2015 Indian Super League Cup playoffs

Tournament details
- Country: India
- Dates: 11–20 December 2015
- Teams: 4

Final positions
- Champions: Chennaiyin FC (1st title)
- Runners-up: FC Goa

Tournament statistics
- Matches played: 5
- Goals scored: 15 (3 per match)

= 2015 Indian Super League playoffs =

The 2015 Indian Super League playoffs was the second playoffs series at the end of the Indian Super League season.
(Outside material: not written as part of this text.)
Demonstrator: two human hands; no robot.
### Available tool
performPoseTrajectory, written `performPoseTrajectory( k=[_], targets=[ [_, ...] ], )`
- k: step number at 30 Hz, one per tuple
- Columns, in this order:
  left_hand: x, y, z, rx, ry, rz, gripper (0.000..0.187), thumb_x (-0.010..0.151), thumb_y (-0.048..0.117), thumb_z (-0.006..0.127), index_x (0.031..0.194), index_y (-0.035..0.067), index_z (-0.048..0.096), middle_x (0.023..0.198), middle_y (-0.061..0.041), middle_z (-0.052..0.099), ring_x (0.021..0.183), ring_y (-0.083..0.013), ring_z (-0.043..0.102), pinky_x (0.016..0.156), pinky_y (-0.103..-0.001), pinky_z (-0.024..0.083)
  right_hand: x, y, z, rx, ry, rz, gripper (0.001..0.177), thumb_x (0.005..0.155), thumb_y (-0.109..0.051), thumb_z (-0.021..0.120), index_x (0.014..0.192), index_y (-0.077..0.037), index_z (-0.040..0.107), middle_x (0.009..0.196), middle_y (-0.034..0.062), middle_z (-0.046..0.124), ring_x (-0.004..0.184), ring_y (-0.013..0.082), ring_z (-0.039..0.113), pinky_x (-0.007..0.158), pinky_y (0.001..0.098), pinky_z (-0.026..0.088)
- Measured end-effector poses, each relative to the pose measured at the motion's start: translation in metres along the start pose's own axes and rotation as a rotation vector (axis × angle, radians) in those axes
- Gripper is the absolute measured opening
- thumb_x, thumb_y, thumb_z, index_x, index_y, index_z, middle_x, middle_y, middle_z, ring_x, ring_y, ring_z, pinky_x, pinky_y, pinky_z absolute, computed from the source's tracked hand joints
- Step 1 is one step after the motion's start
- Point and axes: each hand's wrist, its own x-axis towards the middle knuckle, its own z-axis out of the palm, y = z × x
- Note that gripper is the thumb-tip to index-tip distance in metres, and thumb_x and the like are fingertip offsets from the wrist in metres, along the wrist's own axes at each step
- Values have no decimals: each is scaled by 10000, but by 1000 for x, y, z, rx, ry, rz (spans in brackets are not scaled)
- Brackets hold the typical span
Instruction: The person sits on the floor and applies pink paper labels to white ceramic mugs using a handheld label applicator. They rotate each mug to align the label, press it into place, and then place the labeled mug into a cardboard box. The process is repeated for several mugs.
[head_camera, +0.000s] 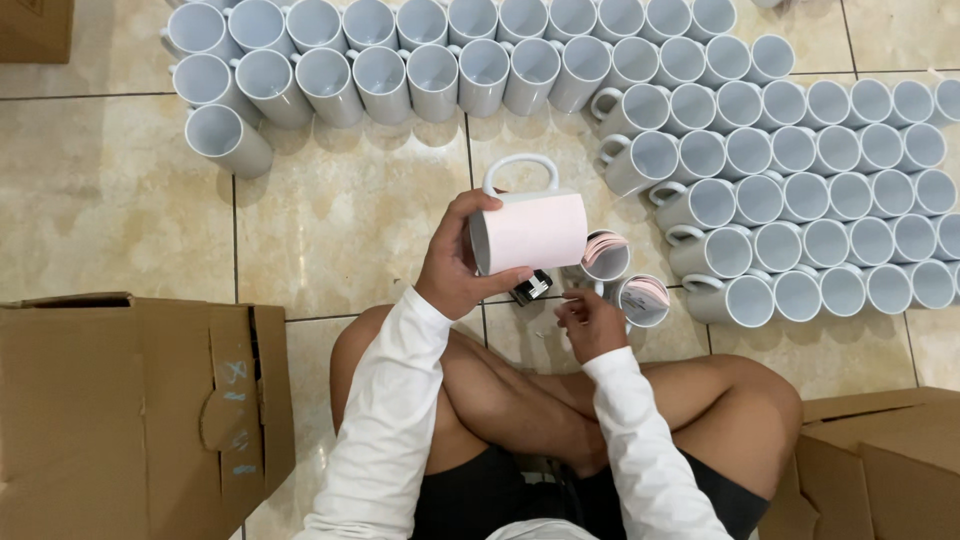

The playoffs began on 11 December and culminated on 20 December with the final.

The final match was played between FC Goa & Chennaiyin FC at the Fatorda Stadium in Margao, Goa, where Chennaiyin beat Goa 3–2 to become the champions of the 2015 season.

==Qualification==

| Pos | Teamv; t; e; | Pld | W | D | L | GF | GA | GD | Pts | Qualification or relegation |
| 1 | Goa | 14 | 7 | 4 | 3 | 29 | 20 | +9 | 25 | Advance to ISL Play-offs |
| 2 | Atlético de Kolkata | 14 | 7 | 2 | 5 | 26 | 17 | +9 | 23 |
| 3 | Chennaiyin (C) | 14 | 7 | 1 | 6 | 25 | 15 | +10 | 22 |
| 4 | Delhi Dynamos | 14 | 6 | 4 | 4 | 18 | 20 | −2 | 22 |
| 5 | NorthEast United | 14 | 6 | 2 | 6 | 18 | 23 | −5 | 20 |  |
| 6 | Mumbai City | 14 | 4 | 4 | 6 | 16 | 26 | −10 | 16 |
| 7 | Pune City | 14 | 4 | 3 | 7 | 17 | 23 | −6 | 15 |
| 8 | Kerala Blasters | 14 | 3 | 4 | 7 | 22 | 27 | −5 | 13 |

==Semi-finals==
The first legs were played on 11 and 12 December, and the second legs were played on 15 and 16 December 2015. Due to massive floods in Chennai, the first leg of the semi-final between Atlético de Kolkata and Chennayin were played at Pune instead of Chennai.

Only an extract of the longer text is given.